→ **Your instructions**
Find the string "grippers" in the data, then copy every line where it is found.

→ **Available data**
⁂

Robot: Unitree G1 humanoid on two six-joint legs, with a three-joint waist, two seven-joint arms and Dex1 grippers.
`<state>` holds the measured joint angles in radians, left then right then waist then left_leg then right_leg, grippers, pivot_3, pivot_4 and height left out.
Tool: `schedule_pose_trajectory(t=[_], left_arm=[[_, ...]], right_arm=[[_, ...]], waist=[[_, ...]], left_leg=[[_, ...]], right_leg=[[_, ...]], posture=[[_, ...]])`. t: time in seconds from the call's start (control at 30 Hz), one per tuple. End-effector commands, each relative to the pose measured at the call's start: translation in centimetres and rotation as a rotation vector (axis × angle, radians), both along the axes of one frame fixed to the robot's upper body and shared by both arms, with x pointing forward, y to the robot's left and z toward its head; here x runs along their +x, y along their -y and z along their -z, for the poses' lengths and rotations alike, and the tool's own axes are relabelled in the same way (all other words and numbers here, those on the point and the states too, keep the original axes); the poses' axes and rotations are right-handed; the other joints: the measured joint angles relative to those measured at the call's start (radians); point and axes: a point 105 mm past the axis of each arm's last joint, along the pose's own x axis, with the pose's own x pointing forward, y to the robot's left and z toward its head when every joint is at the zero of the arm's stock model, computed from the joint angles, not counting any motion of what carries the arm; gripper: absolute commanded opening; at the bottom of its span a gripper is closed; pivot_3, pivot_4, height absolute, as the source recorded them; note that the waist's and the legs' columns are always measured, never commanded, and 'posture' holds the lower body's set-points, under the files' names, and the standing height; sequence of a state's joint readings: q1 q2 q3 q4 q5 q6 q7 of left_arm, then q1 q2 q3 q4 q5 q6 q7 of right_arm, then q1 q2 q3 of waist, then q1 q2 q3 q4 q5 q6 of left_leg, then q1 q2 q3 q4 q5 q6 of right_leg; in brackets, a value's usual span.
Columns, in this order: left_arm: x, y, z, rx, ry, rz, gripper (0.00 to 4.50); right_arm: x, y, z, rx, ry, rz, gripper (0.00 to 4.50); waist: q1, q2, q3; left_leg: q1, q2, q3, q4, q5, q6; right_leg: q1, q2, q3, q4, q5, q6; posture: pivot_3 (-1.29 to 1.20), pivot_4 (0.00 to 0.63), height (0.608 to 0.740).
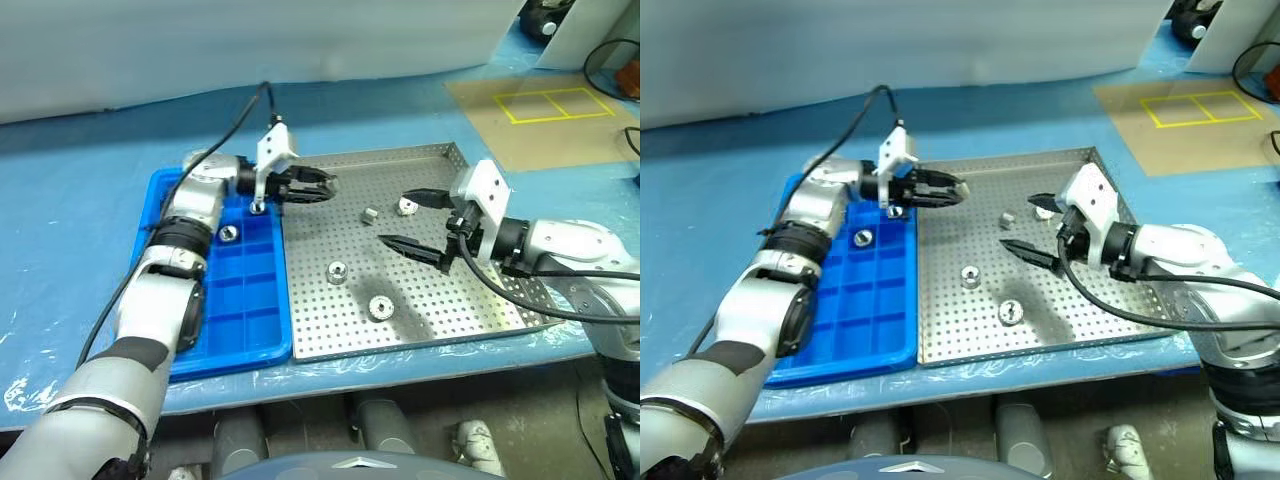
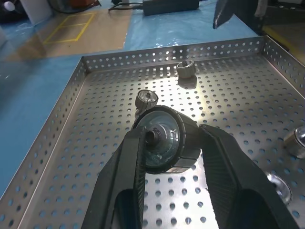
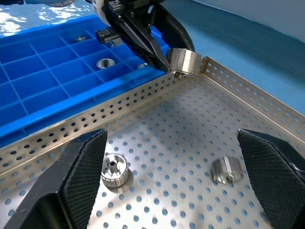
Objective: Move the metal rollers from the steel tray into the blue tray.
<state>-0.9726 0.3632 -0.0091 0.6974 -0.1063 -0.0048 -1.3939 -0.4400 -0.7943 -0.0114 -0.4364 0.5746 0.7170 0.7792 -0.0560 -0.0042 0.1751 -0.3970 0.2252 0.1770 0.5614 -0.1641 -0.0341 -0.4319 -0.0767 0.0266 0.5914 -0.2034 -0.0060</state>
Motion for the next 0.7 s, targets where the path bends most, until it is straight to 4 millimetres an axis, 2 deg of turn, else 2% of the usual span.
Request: schedule_pose_trajectory(t=[0.03, 0.2, 0.37, 0.5, 0.63, 0.7], left_arm=[[-2.2, -2.0, -1.3, -0.007, 0.053, -0.016, 1.36], [-5.1, -5.8, -0.3, 0.009, 0.049, -0.155, 1.36], [-6.6, -7.6, -1.3, -0.017, 0.068, -0.262, 1.36], [-7.5, -10.0, -1.9, -0.027, 0.083, -0.374, 1.36], [-8.3, -11.6, -0.4, -0.002, 0.032, -0.448, 1.36], [-8.7, -12.4, 0.9, 0.024, 0.0, -0.487, 1.36]], right_arm=[[0.7, -1.8, -0.8, 0.008, 0.05, -0.098, 4.5], [1.7, -4.4, -0.4, 0.008, 0.042, -0.242, 4.5], [2.4, -5.6, -0.3, 0.004, 0.038, -0.324, 4.5], [2.6, -7.4, -0.4, 0.011, 0.029, -0.42, 4.5], [2.6, -8.9, 0.0, 0.004, 0.03, -0.491, 4.5], [2.5, -9.4, 0.1, 0.005, 0.029, -0.511, 4.5]], waist=[[0.015, 0.0, 0.0], [0.062, 0.0, 0.001], [0.124, 0.0, 0.002], [0.132, 0.0, 0.002], [0.135, 0.0, 0.002], [0.14, 0.0, 0.002]], left_leg=[[0.0, 0.0, 0.0, 0.0, 0.0, -0.001], [0.0, 0.002, 0.0, 0.001, 0.0, -0.005], [-0.001, 0.006, -0.001, 0.002, 0.004, -0.013], [0.0, 0.008, -0.001, 0.003, 0.007, -0.018], [0.0, 0.01, -0.002, 0.002, 0.008, -0.019], [0.0, 0.01, -0.002, 0.002, 0.008, -0.02]], right_leg=[[0.0, 0.0, 0.0, 0.001, 0.0, 0.0], [-0.002, 0.0, -0.003, 0.006, 0.0, -0.001], [-0.006, 0.0, -0.008, 0.016, -0.002, -0.004], [-0.006, 0.001, -0.008, 0.019, -0.002, -0.004], [-0.007, 0.003, -0.009, 0.021, -0.003, -0.005], [-0.007, 0.003, -0.01, 0.021, -0.003, -0.007]], posture=[[-0.25, 0.15, 0.74], [-0.08, 0.15, 0.74], [0.02, 0.15, 0.74], [0.1, 0.15, 0.74], [0.12, 0.15, 0.74], [0.12, 0.15, 0.74]])
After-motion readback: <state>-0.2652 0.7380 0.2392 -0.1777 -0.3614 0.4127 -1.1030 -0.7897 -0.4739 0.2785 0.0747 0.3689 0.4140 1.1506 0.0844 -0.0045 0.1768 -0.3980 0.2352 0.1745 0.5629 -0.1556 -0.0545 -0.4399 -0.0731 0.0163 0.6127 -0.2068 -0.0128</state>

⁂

→ **Solution for this task**
Robot: Unitree G1 humanoid on two six-joint legs, with a three-joint waist, two seven-joint arms and Dex1 grippers.
`<state>` holds the measured joint angles in radians, left then right then waist then left_leg then right_leg, grippers, pivot_3, pivot_4 and height left out.

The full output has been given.